Fig. 5: H3K4me1 is dispensable for enhancer-dependent gene expression in in vitro pluripotent cells.

a dCD cells express catalytic mutant MLL3 and MLL4 proteins without histone methyltransferase activity but capable of binding to their target sites and interacting with other proteins as part of the COMPASS complex. The different Mll3/4 catalytic mutants used in this study are shown to the right. b H3K4me1 and H3K27ac levels for the Group I and II PGCLC enhancers in R1 WT and MLL3/4 catalytic mutant ESC lines as well as upon their differentiation into d2 EpiLC and EpiSC. P-values were calculated using paired two-sided Wilcoxon tests.
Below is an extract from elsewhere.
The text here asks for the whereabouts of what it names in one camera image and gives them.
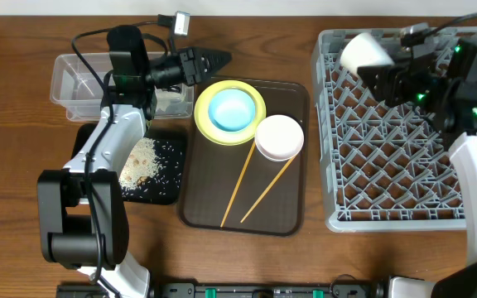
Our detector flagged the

The H3K4me1 ChIP-seq data shown for WT d2 EpiLC and EpiSC are the same ones used in Fig. 3c as a third replicate. Scales: RPGC. c H3K4me1, H3K4me2, and H3K27ac profiles in both WT and MLL3/4 catalytic mutant cells (ESC, EpiLC, and EpiSC) around representative PGCLC (Esrrb), EpiLC (Grhl2), and EpiSC (Wnt3) genes and their associated enhancers. d Percentage of CpG methylation for the Group I and II PGCLC enhancers in WT and dCD ESC as well as upon their differentiation into d2 EpiLC. P-values were calculated using paired two-sided Wilcoxon tests. The WGBS data in 2i ESC was obtained from Skvortsova et al. 2019⁶⁴. Scale: percentage of methylated CpGs. e Expression (as measured by RNA-seq) of the genes associated with the PGCLC, EpiLC, and EpiSC enhancers in WT (gray) and dCD (red) ESC cells as well as upon their differentiation into EpiLC and EpiSC. The RNA-seq data in ESC was obtained from Dorighi et al. 2017³⁸ and the experiments in d2 EpiLC and EpiSC were performed in duplicates. The horizontal line in the boxplots indicates the median, the box indicates the first and third quartiles and the whiskers indicate ± 1.5 × interquartile range. TPM transcripts per million.